Back in the early 2000s, housing speculators got suckered into believing that a shortage of supply would continue to propel U.S. home prices skyward, at a double-digit pace. Those investors, who were often home flippers, assumed the best bang for their buck would be in fast-growing Sunbelt cities—and that rush of investment meant places like Las Vegas and Miami got crushed even harder when what turned out to be a housing bubble ultimately burst and spurred the 2008 financial crisis.
The Sunbelt housing meltdown had one big exception: Texas.
While zealous lenders across the nation were allowing borrowers to take on mortgages while putting little to nothing down, Texas stuck with its conservative lending practices. That hard line helped the state escape the sharp 2008 home price correction and subsequent foreclosure crisis that plagued Sunbelt markets like Phoenix and Tampa after the crash.
Fast-forward to today, and the U.S. is once again amid a housing boom that has set home prices out of reach for many buyers. U.S. home prices have risen 19.8% over the past year, which is more than four times greater than income growth during the same period. But this time around Texas is front and center of the surging cost in housing.
Each month, researchers at Florida Atlantic University calculate how “overpriced” or “underpriced” home prices are in America’s 100 largest housing markets, as measured against the local market’s “historical implied price.” Their latest reading, which uses March data, doesn’t look great for Texas.
Among the regional housing markets Florida Atlantic University measured, Austin is the second most overvalued housing market in the nation. The median home in Austin is worth $589,600. That’s 66% above the $354,600 limit that the Florida Atlantic University researchers say is supported by underlying economic fundamentals. Only Boise, Idaho, was overvalued by more, at 75%.
But in Texas, it isn't just Austin where home prices are scorching.
According to the Florida Atlantic University researchers, Dallas is overvalued by 46%, ranking it No. 18 in the nation. Not too far behind are San Antonio (overvalued by 30%) and Houston (overvalued by 28%). So what's going on?
The Lone Star State has greatly benefited from pandemic-spurred work-from-home migration. Californians, who are looking for warm weather but at a lower cost of living, appear particularly drawn to Texas. Fortune 500 companies like Hewlett Packard Enterprise, Oracle, and Tesla relocated their headquarters from the Golden State to the Lone Star State during the pandemic, too, perhaps drawn by Texas's favorable tax rates.
Those newcomers only added fire to an already hot Texas housing market.

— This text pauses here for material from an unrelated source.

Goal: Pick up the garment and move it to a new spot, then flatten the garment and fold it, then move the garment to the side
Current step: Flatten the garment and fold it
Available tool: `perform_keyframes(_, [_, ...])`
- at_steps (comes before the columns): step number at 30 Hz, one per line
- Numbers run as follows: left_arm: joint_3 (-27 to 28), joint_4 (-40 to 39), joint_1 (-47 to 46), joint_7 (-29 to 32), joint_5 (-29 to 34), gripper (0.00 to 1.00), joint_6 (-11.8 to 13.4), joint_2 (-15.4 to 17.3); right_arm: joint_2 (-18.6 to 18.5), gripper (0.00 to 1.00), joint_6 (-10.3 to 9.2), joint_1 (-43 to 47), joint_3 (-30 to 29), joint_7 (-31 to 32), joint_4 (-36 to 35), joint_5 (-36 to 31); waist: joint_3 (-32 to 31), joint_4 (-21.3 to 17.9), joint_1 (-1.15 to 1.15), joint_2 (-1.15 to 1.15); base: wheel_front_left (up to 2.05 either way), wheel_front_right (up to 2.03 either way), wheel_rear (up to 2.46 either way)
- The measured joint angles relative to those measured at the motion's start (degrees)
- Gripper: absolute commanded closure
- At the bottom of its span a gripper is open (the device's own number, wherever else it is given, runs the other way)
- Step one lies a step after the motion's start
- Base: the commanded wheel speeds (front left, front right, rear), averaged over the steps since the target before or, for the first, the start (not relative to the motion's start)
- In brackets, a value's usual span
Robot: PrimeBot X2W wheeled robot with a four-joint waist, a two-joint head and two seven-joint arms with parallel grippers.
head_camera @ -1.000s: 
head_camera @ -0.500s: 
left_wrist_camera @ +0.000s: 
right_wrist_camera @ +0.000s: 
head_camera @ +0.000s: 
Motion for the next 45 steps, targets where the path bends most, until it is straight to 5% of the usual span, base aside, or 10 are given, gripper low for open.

Just two years ago, Florida Atlantic University rated Austin and Dallas as overvalued by only 4% and 10% respectively. The dramatic price inflation since then speaks to the unprecedented nature of the ongoing housing boom. The heated Texan markets also have more folks in the real estate industry particularly concerned about Austin.
Florida Atlantic University's latest reading for Austin, which finds it overvalued by 66%, places the state in the same bracket as the university's March 2007 reading for Sunbelt markets like Phoenix (59%), Las Vegas (72%), and Miami (76%). That's not exactly good company.
It isn't just Florida Atlantic University researchers who've found the Texas housing market is getting out of whack. Fortune recently asked Moody's Analytics for its proprietary analysis of U.S. housing markets. The firm aimed to find out whether local income levels could support local home prices. The finding? Of the 392 metropolitan statistical areas it measured, 149 are overvalued by at least 25%. That includes Austin (overvalued by 41%), Dallas (33%), Houston (28%), and San Antonio (25%).
But Moody's Analytics chief economist Mark Zandi says we're not living in Housing Bubble 2.0 just yet. In order to get the housing bubble label, the market would need to experience both home price overvaluation and speculation in the market.
While the market is "overvalued" by historical measures, Zandi says, this isn't a FOMO-driven bubble like the early 2000s housing market. Additionally, we aren't in a subprime lending bonanza. While the Dallas Fed finds the U.S. housing market has become detached from economic fundamentals, the split isn't underpinned by shady mortgages. If a price correction does come, the Dallas Fed says it won't be as painful as the one during the 2008 era.
Where do we go next? Zandi predicts that spiking mortgage rates will see more home shoppers get priced out and should cool down the housing market. On the price front, he expects nationwide home price growth to go flat over the coming year while extremely "overvalued" housing markets, like Austin and Boise, could see 5% to 10% price corrections.
Being listed among the nation's most overvalued housing markets in 2022 is a stark contrast from Texas' position during the last housing boom. Leading up to the 2008 crisis, housing markets in Texas were barely priced above fundamentals. In March 2007, home prices in Dallas and Houston were only 3% and 5%, respectively, above what Florida Atlantic University's model says fundamentals at the time supported. Meanwhile, Austin home prices in 2007 were actually undervalued by 0.5% according to the Florida Atlantic University model.
But if a storm once again hits the U.S. housing market, it'd be hard to imagine Texas escaping it so unscathed. This time around the Lone Star State certainly won't have home affordability as its saving grace.